Señores: Estamos a tiempo todavía. A través de Radio Nacional de España me están escuchando millares, quizá millones de españoles. El mundo entero quisiera que me escuchara. Porque este tema del cielo que acabo de resumir brevísimamente es de los más alentadores, de los más estimulantes para decidirse a vivir cristianamente, cueste lo que cueste. ¡Lo que pierden los pobres pecadores, señores! Si alguno, después de haber oído esta conferencia, resiste a la gracia y se vuelve todavía del lado del mundo, del demonio y de la carne, y llega a condenarse para toda la eternidad, estas palabras que estoy pronunciando en estos momentos resonarán trágicamente en sus oídos en el infierno, y se dirá a sí mismo, en medio de una espantosa desesperación: “¡Imbécil de mí, que me lo dijeron a tiempo! ¡Me lo dijeron a tiempo! Pero pudo más aquella mala mujer, pudo más aquel dinero mal adquirido, pudo más aquel odio y aquel rencor. ¡No quise confesarme! Morí impenitente. ¡Imbécil de mí, que me lo dijeron a tiempo! Podría estar ahora mismo en el cielo, embriagado de una felicidad inenarrable. Y ahora estoy condenado para toda la eternidad”.
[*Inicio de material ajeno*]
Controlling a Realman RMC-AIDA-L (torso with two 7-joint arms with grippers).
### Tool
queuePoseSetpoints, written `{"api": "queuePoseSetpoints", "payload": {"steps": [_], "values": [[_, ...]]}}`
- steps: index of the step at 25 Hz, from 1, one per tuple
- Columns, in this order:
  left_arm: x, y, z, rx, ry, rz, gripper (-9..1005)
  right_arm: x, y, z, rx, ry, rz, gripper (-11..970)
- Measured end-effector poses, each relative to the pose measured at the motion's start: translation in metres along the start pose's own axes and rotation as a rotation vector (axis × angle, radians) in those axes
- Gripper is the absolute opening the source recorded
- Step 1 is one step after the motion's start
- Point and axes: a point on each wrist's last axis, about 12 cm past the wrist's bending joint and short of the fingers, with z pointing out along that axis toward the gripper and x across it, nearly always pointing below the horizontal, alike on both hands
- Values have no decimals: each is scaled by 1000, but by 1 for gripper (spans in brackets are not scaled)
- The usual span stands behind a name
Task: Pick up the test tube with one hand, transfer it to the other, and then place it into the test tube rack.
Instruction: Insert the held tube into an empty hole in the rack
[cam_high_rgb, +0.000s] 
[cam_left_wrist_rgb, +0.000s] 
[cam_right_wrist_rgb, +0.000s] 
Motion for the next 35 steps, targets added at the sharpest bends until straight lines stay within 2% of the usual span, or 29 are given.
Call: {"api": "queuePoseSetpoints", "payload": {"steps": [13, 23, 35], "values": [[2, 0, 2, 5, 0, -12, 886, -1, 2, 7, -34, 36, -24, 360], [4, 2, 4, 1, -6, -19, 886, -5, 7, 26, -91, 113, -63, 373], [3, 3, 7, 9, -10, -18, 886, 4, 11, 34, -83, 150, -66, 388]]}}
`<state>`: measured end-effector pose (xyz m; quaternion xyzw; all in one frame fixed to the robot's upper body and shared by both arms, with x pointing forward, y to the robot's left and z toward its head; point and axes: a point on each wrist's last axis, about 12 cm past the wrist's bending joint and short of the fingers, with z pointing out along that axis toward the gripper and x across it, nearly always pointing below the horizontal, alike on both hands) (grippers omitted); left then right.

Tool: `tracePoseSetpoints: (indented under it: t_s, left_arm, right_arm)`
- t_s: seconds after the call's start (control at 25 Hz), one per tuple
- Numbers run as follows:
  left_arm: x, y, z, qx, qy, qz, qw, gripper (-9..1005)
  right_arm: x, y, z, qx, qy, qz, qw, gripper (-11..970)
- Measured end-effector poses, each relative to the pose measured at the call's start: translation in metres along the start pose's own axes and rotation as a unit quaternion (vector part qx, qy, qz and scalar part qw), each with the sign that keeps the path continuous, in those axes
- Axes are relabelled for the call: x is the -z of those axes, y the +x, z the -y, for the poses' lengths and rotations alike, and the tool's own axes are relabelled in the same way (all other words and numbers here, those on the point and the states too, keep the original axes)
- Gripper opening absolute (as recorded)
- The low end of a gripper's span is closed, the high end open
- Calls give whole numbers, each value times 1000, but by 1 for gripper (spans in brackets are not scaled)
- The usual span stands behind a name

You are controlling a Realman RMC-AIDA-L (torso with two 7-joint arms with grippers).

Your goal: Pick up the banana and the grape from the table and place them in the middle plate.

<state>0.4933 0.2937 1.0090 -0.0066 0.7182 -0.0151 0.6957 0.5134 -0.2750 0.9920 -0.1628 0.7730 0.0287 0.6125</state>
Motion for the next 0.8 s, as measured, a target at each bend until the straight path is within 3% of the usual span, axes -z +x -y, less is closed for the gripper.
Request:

Señores: Estamos a tiempo todavía. Os hablo en nombre de Cristo. No soy más que un pobre altavoz, un pobre misionero de Cristo. Volveos a Él, que os espera con su infinito amor y misericordia. Cristo os espera con los brazos abiertos. Aunque le hayáis escupido, aunque le hayáis blasfemado, aunque hayáis pisoteado su sangre. Hoy, como en la cima del Calvario, nos mira a todos con infinita compasión y dice: “Padre, perdónalos, porque no saben lo que hacen”. “Hoy mismo –si quieres– estarás conmigo en el Paraíso”. Invocad a María, vuestra dulce Madre: “Hijo, ahí tienes a tu Madre”. Evitad la espantosa desesperación eterna, que os haría clamar inútilmente: “Dios mío, Dios mío, ¿por qué me has desamparado?” “¡Tengo sed!” Tengo sed de salvar vuestras almas. ¡Venid todos a mi Corazón para que pueda lanzar otra vez mi grito de triunfo: “Todo está cumplido”! Os prometo mi ayuda durante la vida y la gracia soberana de la perseverancia final para que podáis exclamar en vuestros últimos momentos: “Padre, en tus manos encomiendo mi espíritu”. Con lo cual, vuestra muerte cristiana será para vosotros el término de esta vida de lágrimas y de miseria y la entrada triunfadora en la ciudad de los bienaventurados, donde seréis felices para siempre, para toda la eternidad. Así sea.